Perhaps the most important outcome from the move into mobile text donations is the broader availability of the technology to execute mobile P2P payments closer. These would work in largely the same way the VocaLink system describes, and Adams says the recent emphasis on charitable donations is a definite move towards the widespread availability of mobile P2P payments.
He says the capability to implement this kind of system already exists in the UK. Roll-out is restricted only by the UK Payments Council which is currently running a tender process to decide which suppliers it will involve in building an interoperable UK mobile payments system.

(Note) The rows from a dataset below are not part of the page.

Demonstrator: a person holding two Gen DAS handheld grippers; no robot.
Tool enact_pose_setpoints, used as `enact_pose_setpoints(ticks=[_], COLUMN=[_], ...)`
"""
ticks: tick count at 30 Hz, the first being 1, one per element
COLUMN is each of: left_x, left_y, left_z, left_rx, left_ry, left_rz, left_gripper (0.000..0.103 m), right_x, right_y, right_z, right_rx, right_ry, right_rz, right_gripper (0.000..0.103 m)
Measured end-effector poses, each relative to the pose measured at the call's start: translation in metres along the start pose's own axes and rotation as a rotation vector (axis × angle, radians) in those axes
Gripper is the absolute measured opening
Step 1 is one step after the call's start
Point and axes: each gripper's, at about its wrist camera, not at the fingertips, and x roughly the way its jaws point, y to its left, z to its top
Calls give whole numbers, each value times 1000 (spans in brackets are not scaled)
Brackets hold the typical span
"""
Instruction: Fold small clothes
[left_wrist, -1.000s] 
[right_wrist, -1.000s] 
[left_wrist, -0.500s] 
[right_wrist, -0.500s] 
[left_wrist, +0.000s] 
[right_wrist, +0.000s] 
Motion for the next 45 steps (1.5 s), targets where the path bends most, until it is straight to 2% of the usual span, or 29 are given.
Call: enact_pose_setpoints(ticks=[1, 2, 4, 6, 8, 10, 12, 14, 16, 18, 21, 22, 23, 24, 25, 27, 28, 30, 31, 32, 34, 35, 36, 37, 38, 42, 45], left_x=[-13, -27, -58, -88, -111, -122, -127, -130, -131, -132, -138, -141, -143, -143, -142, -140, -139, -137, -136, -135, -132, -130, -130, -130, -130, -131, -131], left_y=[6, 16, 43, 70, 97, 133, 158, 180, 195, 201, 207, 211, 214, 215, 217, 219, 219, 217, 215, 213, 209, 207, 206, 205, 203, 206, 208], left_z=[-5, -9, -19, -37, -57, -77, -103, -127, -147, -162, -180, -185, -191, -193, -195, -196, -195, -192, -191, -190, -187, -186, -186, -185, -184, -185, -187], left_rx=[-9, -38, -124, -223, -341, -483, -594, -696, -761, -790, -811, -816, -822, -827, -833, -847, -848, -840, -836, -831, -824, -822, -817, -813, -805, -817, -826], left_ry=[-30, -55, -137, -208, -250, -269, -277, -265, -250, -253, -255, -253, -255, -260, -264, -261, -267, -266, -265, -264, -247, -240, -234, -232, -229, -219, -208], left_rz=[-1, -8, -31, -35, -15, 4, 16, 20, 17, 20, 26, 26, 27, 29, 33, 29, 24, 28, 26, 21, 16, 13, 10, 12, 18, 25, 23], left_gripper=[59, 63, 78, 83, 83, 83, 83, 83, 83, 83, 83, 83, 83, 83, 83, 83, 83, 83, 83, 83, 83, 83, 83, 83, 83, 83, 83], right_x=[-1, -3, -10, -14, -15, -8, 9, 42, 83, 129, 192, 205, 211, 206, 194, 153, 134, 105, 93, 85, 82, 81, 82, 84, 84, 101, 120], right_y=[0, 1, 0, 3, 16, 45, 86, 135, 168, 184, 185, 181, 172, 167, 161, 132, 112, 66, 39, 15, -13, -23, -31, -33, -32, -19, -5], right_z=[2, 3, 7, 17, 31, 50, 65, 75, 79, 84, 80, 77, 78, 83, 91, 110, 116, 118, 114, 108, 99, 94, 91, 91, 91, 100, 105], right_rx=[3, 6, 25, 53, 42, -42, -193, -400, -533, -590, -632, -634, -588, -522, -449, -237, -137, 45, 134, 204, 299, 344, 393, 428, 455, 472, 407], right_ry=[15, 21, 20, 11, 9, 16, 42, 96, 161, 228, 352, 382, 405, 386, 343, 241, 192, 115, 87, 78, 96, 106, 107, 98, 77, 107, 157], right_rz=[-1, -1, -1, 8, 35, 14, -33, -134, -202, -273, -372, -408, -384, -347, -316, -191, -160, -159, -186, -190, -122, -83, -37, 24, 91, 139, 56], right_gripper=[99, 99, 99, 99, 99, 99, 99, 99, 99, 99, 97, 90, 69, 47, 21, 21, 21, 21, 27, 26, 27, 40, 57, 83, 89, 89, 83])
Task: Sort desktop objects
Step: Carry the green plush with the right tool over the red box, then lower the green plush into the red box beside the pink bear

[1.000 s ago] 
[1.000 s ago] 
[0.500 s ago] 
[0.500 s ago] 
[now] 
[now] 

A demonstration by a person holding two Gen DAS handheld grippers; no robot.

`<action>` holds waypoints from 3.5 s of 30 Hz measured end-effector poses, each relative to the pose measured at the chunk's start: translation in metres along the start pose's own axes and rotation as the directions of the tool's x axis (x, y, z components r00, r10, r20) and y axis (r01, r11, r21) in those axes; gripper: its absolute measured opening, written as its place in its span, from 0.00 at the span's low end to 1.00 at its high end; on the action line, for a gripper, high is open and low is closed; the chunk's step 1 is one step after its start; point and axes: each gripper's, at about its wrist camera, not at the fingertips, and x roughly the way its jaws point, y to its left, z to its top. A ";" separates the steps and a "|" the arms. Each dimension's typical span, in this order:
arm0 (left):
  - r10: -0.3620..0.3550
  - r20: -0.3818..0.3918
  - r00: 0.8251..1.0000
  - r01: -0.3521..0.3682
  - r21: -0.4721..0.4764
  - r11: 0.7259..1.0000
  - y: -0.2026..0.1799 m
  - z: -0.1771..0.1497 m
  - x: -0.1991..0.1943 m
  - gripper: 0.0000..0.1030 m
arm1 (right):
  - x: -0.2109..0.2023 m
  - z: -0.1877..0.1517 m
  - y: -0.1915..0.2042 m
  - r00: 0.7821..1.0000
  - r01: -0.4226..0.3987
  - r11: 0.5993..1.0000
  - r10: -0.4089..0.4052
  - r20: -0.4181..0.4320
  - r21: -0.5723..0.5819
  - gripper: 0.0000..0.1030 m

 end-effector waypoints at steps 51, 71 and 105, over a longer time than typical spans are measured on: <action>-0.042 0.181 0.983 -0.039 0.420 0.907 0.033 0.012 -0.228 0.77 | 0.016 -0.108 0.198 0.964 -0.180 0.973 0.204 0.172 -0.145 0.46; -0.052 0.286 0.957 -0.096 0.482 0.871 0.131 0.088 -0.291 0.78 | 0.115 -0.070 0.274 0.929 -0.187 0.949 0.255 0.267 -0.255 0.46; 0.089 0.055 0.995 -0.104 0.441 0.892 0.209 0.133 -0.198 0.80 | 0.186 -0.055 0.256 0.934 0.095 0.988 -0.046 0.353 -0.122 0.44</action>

"We are in there and pitching, but we won’t know the outcome of the process until the turn of the year," Adams says
"Within what we are doing here, with charity giving, we still need to go through a governance process with the LINK scheme and I stress that we dont yet have sign-off from the LINK scheme to take these types of charity payments although the LINK scheme has agreed to carry charity donations via ATM.
"It is a variation on the theme. The two elements that will allow us to go live in the Spring is nailing the integration process with the aggregator which we think will be relatively straightforward.
"The second is that the membership of the LINK scheme signs off on this so that we can complete the governance process with the LINK scheme.
"From a technology point of view, we are good to go, pretty much."